* _TASK REQUIREMENTS_:
What you give back should match the listing word for word.

* _GIVEN MATERIAL_:
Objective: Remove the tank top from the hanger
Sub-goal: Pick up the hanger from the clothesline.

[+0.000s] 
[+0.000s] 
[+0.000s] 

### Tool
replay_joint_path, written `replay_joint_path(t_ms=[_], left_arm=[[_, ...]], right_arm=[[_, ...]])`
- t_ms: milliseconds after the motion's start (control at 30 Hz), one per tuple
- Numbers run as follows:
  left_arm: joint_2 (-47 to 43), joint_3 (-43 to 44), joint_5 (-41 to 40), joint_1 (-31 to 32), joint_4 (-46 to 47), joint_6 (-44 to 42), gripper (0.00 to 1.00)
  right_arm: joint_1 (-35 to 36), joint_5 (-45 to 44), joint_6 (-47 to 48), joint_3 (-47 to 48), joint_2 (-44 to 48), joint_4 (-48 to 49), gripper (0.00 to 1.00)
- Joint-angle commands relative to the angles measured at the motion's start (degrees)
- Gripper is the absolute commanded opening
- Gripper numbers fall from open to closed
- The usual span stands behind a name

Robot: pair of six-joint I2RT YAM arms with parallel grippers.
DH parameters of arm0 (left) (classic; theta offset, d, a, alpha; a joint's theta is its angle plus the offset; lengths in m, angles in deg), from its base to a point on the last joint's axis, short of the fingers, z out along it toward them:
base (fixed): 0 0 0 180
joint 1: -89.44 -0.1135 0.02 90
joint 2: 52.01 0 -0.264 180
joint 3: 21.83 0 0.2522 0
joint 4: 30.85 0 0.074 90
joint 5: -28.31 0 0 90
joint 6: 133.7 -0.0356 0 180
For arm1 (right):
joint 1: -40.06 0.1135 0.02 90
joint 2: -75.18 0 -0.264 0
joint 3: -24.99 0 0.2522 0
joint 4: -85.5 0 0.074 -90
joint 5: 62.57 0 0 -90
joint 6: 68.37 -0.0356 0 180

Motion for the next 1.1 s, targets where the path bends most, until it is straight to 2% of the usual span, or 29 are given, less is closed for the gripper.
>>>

* _ANSWER BOX_:
Objective: Remove the tank top from the hanger
Sub-goal: Pick up the hanger from the clothesline.

[+0.000s] 
[+0.000s] 
[+0.000s] 

### Tool
replay_joint_path, written `replay_joint_path(t_ms=[_], left_arm=[[_, ...]], right_arm=[[_, ...]])`
- t_ms: milliseconds after the motion's start (control at 30 Hz), one per tuple
- Numbers run as follows:
  left_arm: joint_2 (-47 to 43), joint_3 (-43 to 44), joint_5 (-41 to 40), joint_1 (-31 to 32), joint_4 (-46 to 47), joint_6 (-44 to 42), gripper (0.00 to 1.00)
  right_arm: joint_1 (-35 to 36), joint_5 (-45 to 44), joint_6 (-47 to 48), joint_3 (-47 to 48), joint_2 (-44 to 48), joint_4 (-48 to 49), gripper (0.00 to 1.00)
- Joint-angle commands relative to the angles measured at the motion's start (degrees)
- Gripper is the absolute commanded opening
- Gripper numbers fall from open to closed
- The usual span stands behind a name

Robot: pair of six-joint I2RT YAM arms with parallel grippers.
DH parameters of arm0 (left) (classic; theta offset, d, a, alpha; a joint's theta is its angle plus the offset; lengths in m, angles in deg), from its base to a point on the last joint's axis, short of the fingers, z out along it toward them:
base (fixed): 0 0 0 180
joint 1: -89.44 -0.1135 0.02 90
joint 2: 52.01 0 -0.264 180
joint 3: 21.83 0 0.2522 0
joint 4: 30.85 0 0.074 90
joint 5: -28.31 0 0 90
joint 6: 133.7 -0.0356 0 180
For arm1 (right):
joint 1: -40.06 0.1135 0.02 90
joint 2: -75.18 0 -0.264 0
joint 3: -24.99 0 0.2522 0
joint 4: -85.5 0 0.074 -90
joint 5: 62.57 0 0 -90
joint 6: 68.37 -0.0356 0 180

Motion for the next 1.1 s, targets where the path bends most, until it is straight to 2% of the usual span, or 29 are given, less is closed for the gripper.
>>>

The exercise has now been completed.